Since 1887 Philippson undertook, on a commission from the Berlin Akademie der Wissenschaften, an annual journey to Asia Minor for the purpose of geological investigation. His chief object in these excursions was to study, on a geological basis, the phenomena of the earth's surface both in their interrelationship and in their influence on the human race.
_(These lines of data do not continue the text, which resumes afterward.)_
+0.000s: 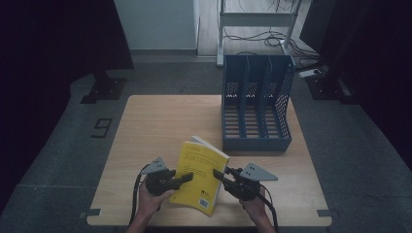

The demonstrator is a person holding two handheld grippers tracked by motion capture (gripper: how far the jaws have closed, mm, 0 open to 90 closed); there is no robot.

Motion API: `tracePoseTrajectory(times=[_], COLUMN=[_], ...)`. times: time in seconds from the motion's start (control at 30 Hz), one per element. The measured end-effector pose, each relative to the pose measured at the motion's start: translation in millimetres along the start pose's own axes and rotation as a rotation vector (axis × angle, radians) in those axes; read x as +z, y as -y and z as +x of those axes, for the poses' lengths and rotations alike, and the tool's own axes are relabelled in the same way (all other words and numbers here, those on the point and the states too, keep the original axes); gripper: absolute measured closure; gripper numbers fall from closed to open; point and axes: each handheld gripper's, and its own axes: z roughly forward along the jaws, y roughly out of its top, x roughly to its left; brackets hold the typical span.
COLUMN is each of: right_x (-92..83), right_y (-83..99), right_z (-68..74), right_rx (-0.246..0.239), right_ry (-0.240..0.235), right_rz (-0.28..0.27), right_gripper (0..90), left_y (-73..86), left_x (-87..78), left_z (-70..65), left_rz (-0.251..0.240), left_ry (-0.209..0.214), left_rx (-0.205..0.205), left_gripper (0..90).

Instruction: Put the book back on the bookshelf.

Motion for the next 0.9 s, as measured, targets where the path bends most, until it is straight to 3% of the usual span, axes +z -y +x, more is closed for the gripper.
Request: tracePoseTrajectory(times=[0.13,0.33,0.5,0.7,0.9], right_x=[-5.2,-14.3,-14.1,-11.8,-9.8], right_y=[-6.2,-14.7,-14.5,-13.2,-13.0], right_z=[-0.1,2.7,2.2,3.9,6.8], right_rx=[-0.025,-0.074,-0.060,-0.037,-0.047], right_ry=[-0.010,0.008,0.001,-0.059,-0.060], right_rz=[-0.005,-0.020,-0.024,-0.035,-0.024], right_gripper=[69.7,71.9,72.3,73.2,71.9], left_y=[0.6,1.2,1.1,2.3,1.5], left_x=[2.7,6.8,6.5,7.8,7.7], left_z=[-1.4,-6.3,-5.9,-6.1,-9.4], left_rz=[0.001,0.018,0.016,0.025,0.031], left_ry=[0.002,0.011,0.006,-0.001,0.003], left_rx=[0.012,0.035,0.028,0.025,0.040], left_gripper=[59.2,62.5,63.0,65.6,67.1])
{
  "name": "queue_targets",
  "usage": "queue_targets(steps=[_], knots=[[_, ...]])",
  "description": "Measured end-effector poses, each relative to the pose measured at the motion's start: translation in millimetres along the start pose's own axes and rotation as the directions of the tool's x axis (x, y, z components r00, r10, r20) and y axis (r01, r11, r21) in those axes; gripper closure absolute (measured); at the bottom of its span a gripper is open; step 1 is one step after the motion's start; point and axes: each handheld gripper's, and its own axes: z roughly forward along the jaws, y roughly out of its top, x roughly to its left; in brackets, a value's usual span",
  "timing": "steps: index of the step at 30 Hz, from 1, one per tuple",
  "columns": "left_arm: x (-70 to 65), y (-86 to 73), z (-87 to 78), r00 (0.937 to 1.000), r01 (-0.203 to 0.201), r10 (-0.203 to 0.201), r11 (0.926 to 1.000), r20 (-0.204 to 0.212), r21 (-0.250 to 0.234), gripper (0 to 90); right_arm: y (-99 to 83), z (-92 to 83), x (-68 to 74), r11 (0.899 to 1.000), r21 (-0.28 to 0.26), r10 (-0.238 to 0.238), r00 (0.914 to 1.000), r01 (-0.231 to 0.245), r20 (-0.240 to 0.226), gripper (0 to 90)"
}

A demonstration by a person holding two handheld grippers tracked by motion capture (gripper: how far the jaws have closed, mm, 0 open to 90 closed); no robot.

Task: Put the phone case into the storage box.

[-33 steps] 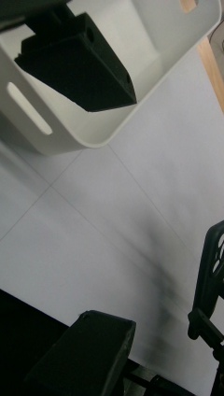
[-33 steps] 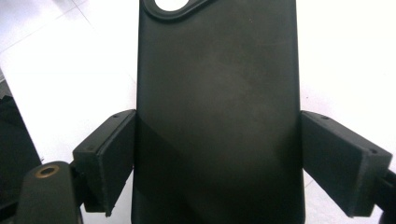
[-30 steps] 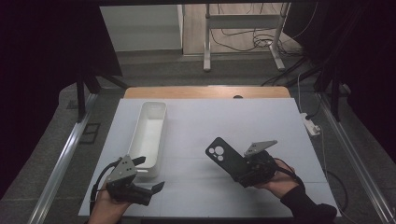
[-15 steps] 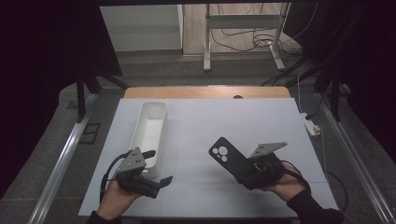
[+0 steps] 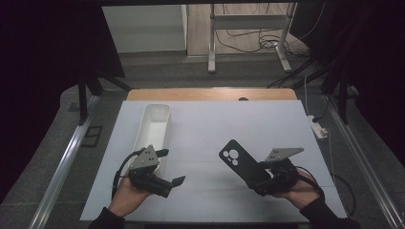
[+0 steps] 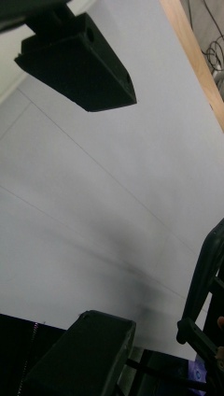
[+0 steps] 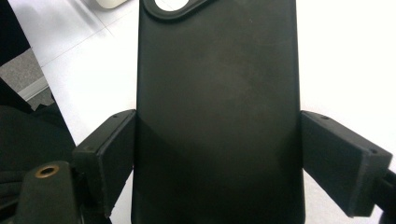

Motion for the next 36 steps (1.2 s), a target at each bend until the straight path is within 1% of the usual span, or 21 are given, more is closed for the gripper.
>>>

As a Jew, he lost his position under the Nazis. He tried without success to relocate to the US through his cousin Ernst Alfred Philippson. During the war, he was sent to the Theresienstadt concentration camp (1942–45), where he wrote a memoir on his scholarly activity (Wie ich zum Geographen wurde, partly published in 1996). He survived the war in part thanks to the support of his friend, Sven Hedin, resuming work on his multi-volume essay on the Greek landscapes (with E. Kirsten; posthumously published and continued by Kirsten).